Saved entries
# # #
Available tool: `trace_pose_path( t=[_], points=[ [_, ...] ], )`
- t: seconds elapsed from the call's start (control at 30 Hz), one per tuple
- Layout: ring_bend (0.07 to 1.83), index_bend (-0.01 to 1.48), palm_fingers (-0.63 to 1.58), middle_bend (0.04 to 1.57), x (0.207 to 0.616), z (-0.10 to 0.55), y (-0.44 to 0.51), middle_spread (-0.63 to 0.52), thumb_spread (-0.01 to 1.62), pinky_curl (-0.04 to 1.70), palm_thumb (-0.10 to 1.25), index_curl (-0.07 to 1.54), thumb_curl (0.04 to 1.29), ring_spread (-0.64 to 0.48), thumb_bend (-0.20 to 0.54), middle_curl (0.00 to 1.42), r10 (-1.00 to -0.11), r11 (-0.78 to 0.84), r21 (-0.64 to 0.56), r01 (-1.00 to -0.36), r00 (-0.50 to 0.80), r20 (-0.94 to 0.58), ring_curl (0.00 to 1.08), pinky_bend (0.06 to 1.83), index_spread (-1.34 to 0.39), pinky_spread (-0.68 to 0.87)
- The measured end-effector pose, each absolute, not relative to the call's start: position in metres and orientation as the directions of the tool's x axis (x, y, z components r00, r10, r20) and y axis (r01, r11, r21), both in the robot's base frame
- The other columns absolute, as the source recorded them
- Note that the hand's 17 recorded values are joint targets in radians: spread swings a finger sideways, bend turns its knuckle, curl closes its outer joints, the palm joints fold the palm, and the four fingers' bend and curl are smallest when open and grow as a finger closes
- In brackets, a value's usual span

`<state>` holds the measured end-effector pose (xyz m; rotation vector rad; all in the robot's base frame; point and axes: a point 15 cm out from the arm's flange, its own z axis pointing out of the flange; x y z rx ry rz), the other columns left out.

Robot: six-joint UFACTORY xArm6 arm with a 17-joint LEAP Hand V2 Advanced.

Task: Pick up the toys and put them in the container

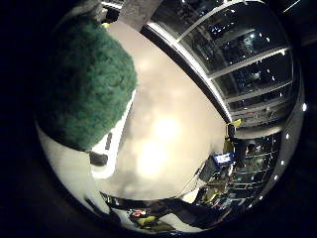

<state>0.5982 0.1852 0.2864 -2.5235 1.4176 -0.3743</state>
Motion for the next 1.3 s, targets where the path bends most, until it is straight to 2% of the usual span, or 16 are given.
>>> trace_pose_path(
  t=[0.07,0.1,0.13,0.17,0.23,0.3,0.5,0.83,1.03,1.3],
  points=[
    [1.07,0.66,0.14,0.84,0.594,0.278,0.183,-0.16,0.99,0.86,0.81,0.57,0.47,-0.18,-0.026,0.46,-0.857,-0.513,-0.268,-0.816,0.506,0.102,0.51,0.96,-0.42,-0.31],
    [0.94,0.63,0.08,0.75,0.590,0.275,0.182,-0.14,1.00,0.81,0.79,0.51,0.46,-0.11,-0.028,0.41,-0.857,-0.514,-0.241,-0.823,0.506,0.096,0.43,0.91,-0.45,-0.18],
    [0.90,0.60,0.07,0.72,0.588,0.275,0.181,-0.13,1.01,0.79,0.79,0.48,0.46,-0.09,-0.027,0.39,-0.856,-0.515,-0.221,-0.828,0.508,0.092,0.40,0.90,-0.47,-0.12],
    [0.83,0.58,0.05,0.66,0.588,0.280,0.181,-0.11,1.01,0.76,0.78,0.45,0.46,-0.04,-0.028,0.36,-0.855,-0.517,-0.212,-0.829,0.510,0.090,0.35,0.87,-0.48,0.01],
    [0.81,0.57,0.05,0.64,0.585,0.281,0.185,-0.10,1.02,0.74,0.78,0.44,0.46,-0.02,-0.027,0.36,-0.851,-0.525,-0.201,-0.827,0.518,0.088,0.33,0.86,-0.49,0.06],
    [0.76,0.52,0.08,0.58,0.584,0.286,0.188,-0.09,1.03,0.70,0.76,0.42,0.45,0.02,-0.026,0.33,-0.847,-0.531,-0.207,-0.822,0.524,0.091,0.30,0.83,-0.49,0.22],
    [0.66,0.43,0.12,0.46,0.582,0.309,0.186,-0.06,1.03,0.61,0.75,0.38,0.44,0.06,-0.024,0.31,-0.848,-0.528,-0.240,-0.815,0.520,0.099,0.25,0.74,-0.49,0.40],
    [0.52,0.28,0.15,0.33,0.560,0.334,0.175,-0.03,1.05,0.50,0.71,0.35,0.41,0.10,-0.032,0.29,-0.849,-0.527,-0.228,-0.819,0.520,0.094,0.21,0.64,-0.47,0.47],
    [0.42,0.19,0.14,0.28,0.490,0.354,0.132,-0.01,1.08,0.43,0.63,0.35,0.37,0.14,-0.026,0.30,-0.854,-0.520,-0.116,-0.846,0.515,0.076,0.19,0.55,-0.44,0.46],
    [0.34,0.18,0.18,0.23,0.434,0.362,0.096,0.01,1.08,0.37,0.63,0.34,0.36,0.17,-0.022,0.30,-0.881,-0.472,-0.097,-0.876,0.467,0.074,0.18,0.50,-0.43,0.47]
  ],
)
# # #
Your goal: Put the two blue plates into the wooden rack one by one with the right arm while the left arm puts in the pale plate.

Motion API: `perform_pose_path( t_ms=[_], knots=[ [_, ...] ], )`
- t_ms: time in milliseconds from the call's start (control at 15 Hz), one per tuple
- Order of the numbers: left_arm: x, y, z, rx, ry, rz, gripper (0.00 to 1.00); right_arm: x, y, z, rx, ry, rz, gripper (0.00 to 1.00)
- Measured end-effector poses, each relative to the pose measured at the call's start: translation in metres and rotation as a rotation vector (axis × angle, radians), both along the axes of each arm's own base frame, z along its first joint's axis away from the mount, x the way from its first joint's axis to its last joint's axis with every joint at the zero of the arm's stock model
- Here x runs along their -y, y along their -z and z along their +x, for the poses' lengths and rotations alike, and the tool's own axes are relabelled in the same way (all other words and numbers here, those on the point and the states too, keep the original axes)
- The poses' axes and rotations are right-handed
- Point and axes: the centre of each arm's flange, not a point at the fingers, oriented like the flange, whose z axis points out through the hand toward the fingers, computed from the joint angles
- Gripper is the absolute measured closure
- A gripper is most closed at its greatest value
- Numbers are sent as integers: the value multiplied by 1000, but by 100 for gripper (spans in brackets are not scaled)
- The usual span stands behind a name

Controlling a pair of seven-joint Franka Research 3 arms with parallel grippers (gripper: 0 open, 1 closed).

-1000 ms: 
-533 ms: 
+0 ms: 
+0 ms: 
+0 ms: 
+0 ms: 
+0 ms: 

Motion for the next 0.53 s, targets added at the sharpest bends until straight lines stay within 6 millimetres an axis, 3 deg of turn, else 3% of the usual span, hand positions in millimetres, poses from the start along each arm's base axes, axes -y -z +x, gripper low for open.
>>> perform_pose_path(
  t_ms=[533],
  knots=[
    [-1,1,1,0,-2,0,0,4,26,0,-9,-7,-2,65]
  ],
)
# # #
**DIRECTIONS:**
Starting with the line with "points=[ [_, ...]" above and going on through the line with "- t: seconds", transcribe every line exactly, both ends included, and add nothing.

**TASK RESULT:**
Available tool: `trace_pose_path( t=[_], points=[ [_, ...] ], )`
- t: seconds elapsed from the call's start (control at 30 Hz), one per tuple

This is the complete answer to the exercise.